Being first graders, the competition between girls and boys was a never-ending cycle. My world was separated only by gender, but that was about to end.

“What, are you afraid of girls?” I replied, taking my shot to annoy him.

“Of course not.” The boy said like it was the most obvious thing on the planet.

“Then what?” I asked, exasperated; I wanted nothing more than to get my fan and go back to my friends. He started rapidly spraying himself with water as we neared the gym. I was so close to grabbing my spray fan and running. I stopped myself, not wanting to get in trouble. Then he said it, the one phrase I can never erase from my memory.

“I don’t want to turn brown like you.”

That was what threw me off. All I could think was what did he mean? I grabbed my fan and stormed off, not knowing how to react. I knew that he couldn’t have actually turned brown, but it was the way he said it. He said it as though “becoming brown” was the worst thing that could happen to him. As I processed what he said, I wondered if everyone saw people by the color of their skin. Maybe I was the only one who didn’t.

For the rest of the day, I could only see people by the color of their skin and I had no idea why. I suddenly felt very self-conscious because I was the only Indian in my class. I felt like an outsider. My world seemed upside down, and as the day progressed, the world became more separated: my friends were black or white, not my friends, my teacher was not my teacher, she was white.

All these questions raced into my mind. Why does it matter what color skin you have? Does the color of your skin make you, you? The list kept going, as my heart refused to believe that the world, which seemed perfect so little time ago, could be so corrupt and judgmental. But I knew in my mind that I had been protected, that I lived in a world where the color of my skin would not rule my life, but the knowledge that it could made me uneasy.

My class started warm-ups for gym. We played games, and I somehow got through the class without getting in trouble for not paying attention. The world seemed to move around me as I stayed frozen in time.

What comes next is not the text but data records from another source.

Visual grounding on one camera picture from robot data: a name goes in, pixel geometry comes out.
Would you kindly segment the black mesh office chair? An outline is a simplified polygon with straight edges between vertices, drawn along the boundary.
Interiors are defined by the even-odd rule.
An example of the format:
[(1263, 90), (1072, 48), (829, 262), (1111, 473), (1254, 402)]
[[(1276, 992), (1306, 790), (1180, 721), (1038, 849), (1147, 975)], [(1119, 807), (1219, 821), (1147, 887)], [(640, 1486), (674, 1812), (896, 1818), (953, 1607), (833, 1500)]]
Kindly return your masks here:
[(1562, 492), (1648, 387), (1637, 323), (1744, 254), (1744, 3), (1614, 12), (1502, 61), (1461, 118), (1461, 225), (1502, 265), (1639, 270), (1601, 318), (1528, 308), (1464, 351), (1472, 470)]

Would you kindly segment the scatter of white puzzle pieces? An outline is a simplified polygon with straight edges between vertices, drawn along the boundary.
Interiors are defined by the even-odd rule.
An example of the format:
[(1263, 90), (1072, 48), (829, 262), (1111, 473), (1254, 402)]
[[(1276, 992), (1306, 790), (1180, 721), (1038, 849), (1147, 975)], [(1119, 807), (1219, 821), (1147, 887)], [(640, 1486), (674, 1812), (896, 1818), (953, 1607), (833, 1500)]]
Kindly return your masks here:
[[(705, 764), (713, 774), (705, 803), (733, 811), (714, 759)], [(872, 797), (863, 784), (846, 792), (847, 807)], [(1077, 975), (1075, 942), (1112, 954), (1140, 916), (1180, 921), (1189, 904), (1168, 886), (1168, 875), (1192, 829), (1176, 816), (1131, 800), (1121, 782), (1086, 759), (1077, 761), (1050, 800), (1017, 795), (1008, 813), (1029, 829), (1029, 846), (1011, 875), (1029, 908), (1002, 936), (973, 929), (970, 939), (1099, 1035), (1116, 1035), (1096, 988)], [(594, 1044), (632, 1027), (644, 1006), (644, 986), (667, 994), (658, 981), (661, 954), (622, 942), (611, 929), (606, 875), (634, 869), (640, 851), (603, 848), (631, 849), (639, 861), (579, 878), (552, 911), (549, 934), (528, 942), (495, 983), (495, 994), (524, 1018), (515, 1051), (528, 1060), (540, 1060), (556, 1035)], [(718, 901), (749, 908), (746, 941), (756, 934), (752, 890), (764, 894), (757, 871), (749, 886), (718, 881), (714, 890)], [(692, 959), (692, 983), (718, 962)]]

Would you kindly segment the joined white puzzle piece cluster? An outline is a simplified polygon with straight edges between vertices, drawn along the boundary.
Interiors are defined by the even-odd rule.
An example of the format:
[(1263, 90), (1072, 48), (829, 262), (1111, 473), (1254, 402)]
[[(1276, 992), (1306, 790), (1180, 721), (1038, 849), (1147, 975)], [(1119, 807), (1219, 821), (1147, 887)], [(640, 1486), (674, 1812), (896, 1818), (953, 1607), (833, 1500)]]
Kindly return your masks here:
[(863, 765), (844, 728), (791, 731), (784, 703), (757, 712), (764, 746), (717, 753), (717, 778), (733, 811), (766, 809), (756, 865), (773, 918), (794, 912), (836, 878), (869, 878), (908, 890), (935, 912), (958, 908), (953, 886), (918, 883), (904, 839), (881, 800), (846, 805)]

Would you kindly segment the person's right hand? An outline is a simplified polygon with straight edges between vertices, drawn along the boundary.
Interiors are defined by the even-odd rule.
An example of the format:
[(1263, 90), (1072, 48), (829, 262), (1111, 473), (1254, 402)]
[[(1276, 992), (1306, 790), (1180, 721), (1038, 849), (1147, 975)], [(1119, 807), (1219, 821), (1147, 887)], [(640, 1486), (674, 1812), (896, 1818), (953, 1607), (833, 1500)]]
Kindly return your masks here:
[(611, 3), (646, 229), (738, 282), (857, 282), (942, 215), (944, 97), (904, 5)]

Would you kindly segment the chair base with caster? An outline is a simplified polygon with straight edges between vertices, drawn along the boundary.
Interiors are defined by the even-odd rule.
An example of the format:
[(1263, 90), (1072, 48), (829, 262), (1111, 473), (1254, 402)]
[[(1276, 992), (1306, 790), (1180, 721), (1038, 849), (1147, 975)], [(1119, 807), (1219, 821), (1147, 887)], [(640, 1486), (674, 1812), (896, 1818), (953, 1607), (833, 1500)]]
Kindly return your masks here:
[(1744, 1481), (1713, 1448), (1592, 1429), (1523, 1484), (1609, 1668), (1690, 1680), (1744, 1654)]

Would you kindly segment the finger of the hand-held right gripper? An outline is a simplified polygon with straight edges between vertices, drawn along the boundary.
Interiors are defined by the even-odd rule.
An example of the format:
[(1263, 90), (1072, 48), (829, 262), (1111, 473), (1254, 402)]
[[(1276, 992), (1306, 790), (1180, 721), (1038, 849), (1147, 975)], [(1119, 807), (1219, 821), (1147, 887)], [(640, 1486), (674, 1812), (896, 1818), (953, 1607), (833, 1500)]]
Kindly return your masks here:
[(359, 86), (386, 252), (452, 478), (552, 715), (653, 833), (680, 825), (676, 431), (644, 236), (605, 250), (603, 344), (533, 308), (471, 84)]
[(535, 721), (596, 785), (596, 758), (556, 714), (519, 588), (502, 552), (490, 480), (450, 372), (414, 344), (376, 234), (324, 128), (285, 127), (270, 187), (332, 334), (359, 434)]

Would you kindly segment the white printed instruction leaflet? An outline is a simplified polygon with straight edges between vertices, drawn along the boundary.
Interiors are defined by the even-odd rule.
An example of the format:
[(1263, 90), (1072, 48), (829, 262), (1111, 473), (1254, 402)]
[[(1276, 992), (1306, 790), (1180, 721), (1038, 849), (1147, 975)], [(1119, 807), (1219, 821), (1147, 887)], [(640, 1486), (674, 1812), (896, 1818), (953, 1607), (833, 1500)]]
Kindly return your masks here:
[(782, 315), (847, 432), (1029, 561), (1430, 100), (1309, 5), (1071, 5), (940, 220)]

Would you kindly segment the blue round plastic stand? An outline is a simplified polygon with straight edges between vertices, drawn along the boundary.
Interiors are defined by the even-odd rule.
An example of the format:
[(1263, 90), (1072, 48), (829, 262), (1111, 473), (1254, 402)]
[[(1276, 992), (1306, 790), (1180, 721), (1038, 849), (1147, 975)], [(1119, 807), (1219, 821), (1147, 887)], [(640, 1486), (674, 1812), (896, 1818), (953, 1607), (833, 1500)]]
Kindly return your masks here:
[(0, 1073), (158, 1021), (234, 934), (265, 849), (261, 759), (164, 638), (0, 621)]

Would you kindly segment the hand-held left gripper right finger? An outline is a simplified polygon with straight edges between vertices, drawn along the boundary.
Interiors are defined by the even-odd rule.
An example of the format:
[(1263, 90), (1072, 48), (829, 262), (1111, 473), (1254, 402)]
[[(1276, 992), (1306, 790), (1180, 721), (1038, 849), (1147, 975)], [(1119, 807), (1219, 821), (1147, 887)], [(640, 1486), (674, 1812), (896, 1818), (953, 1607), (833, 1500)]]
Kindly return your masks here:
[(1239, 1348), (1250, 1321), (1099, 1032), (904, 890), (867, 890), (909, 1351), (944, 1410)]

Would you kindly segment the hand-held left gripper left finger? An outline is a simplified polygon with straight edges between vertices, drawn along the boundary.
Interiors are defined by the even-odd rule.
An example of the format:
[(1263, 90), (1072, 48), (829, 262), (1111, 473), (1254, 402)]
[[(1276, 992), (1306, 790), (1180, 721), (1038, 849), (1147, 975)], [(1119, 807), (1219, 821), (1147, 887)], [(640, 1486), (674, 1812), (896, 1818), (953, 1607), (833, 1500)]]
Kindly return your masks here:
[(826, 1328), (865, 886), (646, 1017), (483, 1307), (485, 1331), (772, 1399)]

I woke up that day thinking that discovering the world was an exciting adventure, full of new experiences, and I went to sleep that night thinking that the world was a light and dark labyrinth where every time you turn, you encounter one or the other. I was broken out of my trance when school ended, but my thoughts kept going. I don’t remember much else from that day, but I do remember wondering why one of my friends was Chinese but had a white father or why my brother was so pale, even though he was part of an Indian family. When my mom got home that night, I told her about what had happened and asked her whether the color of my skin made me who I was.

“Of course not, and there is no reason for you to think that or to worry about it.” She replied, followed with a soft smile.

But I knew I did need to worry about it, that I would encounter other problems involving this idea. And I was right. Later in that year, we learned about segregation and Martin Luther King Jr. Of course, we learned that segregation in the U.S. had ended, but I wondered whether that meant all inequality was gone. I soon found out that this was not true; this made me realize there really is no way to predict whether racism will play a part in my life.

I still remember that day perfectly. I remember the sneer look on the boy’s face, as he told me he didn’t want to turn brown. I remember the dizziness I felt as these questions raced from one end of my brain to the other. I remember realizing the twisted paradise I lived in. I remember wanting to know more but wanting to forget at the same time. I remember realizing that if one small sentence could change my view on everything, then anything could. What I don’t remember is accepting the fact that there is racism in this world; I still haven’t, and I never will. I hope to see the day that everyone accepts the colors of the world.